When I Grow Up

Facing Fears Big and Little

Welcome a Secret Subject Swap. This month 14 brave bloggers picked a secret subject for someone else and were assigned a secret subject to interpret in their own style. Today we are all simultaneously divulging our topics and submitting our posts. Read through mine and at the bottom you’ll find links to all of today’s other Secret Subject participants.

Secret Subject Swap | www.BakingInATornado.com | #MyGraphics

My “Secret Subject” is: What is your biggest fear?  What do you do to overcome that fear? (submitted by: http://batteredhope.blogspot.com)

I am a fairly confident person. I don’t really scare easily. Over my lifetime I have had a few little completely irrational fears (such as butterflies and escalators) and have written about them. As a child, like most I feared the dark. Though I sometimes show more caution in dark spaces, darkness no longer scares me. As has been the case before with these writing challenges, this week I have been asked to step outside my comfort zone and share something most people don’t know.

Although many fears start in childhood and end up either overcome or hidden away, my biggest fear arrived after I became a parent and is actually a fear of death – more specifically, a fear of  dying before my children were grown, when they most needed me. As they got older, my fear has been transformed into a fear of outliving them.

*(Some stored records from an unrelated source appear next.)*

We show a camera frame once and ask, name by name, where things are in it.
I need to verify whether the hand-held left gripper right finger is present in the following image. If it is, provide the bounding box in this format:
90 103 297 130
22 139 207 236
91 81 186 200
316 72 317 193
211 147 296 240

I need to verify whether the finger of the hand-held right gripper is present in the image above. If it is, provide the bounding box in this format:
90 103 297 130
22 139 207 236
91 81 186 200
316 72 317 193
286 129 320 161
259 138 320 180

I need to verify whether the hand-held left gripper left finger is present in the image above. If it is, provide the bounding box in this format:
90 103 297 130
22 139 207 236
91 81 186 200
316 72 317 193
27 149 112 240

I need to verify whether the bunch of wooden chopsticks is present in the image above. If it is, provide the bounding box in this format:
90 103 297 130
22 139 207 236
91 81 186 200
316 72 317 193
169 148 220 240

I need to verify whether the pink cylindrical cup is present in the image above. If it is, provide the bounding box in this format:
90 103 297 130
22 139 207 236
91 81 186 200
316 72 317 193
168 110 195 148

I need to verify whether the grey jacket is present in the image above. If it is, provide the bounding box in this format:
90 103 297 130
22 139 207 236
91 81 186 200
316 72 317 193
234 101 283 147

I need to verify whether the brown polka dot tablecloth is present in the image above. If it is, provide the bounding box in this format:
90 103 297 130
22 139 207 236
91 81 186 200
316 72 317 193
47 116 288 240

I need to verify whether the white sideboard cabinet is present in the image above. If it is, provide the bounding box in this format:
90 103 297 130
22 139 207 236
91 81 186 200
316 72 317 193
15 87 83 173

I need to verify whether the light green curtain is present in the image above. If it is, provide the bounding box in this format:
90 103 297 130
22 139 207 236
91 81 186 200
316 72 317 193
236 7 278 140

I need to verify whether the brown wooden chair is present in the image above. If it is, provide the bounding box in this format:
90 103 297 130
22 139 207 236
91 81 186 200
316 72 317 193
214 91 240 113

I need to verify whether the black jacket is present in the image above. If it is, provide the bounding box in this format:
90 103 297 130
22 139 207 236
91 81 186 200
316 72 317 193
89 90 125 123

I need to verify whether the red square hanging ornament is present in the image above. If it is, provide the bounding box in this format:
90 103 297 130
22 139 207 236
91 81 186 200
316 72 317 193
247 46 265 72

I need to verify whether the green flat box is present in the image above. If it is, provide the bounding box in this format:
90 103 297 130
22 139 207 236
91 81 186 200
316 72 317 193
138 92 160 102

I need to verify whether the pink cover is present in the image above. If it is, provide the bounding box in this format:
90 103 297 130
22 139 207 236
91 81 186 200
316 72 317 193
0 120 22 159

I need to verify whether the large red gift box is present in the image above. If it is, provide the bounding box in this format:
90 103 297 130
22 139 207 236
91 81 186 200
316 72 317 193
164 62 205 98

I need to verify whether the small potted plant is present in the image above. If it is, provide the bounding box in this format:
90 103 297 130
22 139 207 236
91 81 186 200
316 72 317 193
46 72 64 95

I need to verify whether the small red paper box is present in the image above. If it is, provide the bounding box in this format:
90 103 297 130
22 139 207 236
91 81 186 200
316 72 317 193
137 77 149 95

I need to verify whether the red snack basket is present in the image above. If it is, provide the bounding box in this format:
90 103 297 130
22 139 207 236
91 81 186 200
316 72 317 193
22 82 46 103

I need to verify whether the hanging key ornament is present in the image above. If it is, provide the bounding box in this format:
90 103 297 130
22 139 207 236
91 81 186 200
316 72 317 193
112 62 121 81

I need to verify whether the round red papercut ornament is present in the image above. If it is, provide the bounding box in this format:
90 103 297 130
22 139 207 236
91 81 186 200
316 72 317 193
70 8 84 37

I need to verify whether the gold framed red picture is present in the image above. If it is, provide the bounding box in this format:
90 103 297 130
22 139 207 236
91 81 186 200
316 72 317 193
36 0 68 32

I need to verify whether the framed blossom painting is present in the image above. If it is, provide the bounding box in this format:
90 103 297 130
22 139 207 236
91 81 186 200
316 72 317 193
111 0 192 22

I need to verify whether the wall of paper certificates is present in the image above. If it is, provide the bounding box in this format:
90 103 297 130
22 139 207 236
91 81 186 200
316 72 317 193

Though I have not directly experienced anyone close to me losing their mother young, I do know a few people that have had to grow up without their mother there to guide them. (To clarify, I met these people as adults, as opposed to being part of their early lives.) I know things were more difficult for them because of this loss but I suppose I mostly got the sense of what it would be like from reading books (as a kid I always had a book nearby). Being close to my mom, I knew the reality would be difficult. I can’t imagine life without her and couldn’t stand the thought that my kids might ever have to face childhood without me there to protect them (as much as a mother could) and to cheer them on.

I suppose that this fear shaped my life decisions to some extent. For two decades, I played it safe. Though not completely risk-averse, I carefully considered some activities before deciding if they were worth the risk. Though it is an extreme example, skydiving is on my bucket list. This is not something I would have even considered actually doing when my children were small. At this point, it is simply time and financial considerations holding me back. (I want to learn how to do it properly and go solo, not just a single tandem jump. At this point, the cost/benefit ratio simply doesn’t work for me.)

While this fear did not control me, I did think about it when traveling without my kids, either with my husband or alone. On my first solo flight as a parent, I dozed off. I jolted awake when I felt the plane start to descend. I had seriously misjudged the time and assumed we were crashing.  My first thought was about my kids who were small at the time. Fortunately I realized that we were in no danger but were actually approaching our destination before my fellow passengers were aware of my thoughts (then I would have died – of embarrassment).

Now my kids have reached the point that I know they will do okay without me.  I’m still an active presence in their lives and my advice and hugs are still sought out, but I am not as essential as I once was. So now my greatest fear has transferred to the unmentionable thought of outliving them.

Parents are not supposed to bury their children. Doing so contorts the natural series of events. This pain is one I have seen firsthand. I know a family that lost a child to a tragic accident and someone close to me lost a baby late in her pregnancy. Though I did not know them personally, there also have been children in my community taken too early, through accident, violence or illness. I don’t ever want to be in the situation those parents were forced to deal with. I’m not sure where the strength comes to cope with it and move on.

This fear has caused internal conflict at times. My instinct is to protect my children. However I have to balance that with allowing them to grow, which entails a certain amount of risk. I want them to grow up and out, to establish their places in the world. And that is my dilemma. I want to ensure they have the opportunity to grow and thrive. While I feel the need to protect them from a certain amount of risk, I have to do so without holding them back.

So how have I learned to deal with this fear? Faith and prayer. Like many moms, my children are always in my prayers. (I say a few extras when they choose activities that seem riskier than usual.) I can give advice and sometimes prohibit risky behaviors (I still have the power to do that on occasion), but for the most part, I am powerless. It is really up to them and God. They have the power to make decisions, and God of course wields the most power of all. I have to have faith that all will end up as it should.

I hate feeling powerless. Prayer is my only way out of feeling this way. Though I know some scoff at the idea, I have seen the power of prayer in my life. It works. It’s the best method I have found to calm fear.


Here’s the list of other bloggers participating. Pop in and see what subjects they were given to write about.





5 thoughts on “Facing Fears Big and Little

  1. bakinginatornado

    I think most parents worry about not being there for their children and I do understand that it can cause us to play it safe in certain instances. I do hope that now that your kids are older, you find the means to sky dive and make that dream come true.

  2. batteredhope

    I was young when my mom died so it was interesting that you got my secret subject. I also agree with you that only prayer has got me through my fears.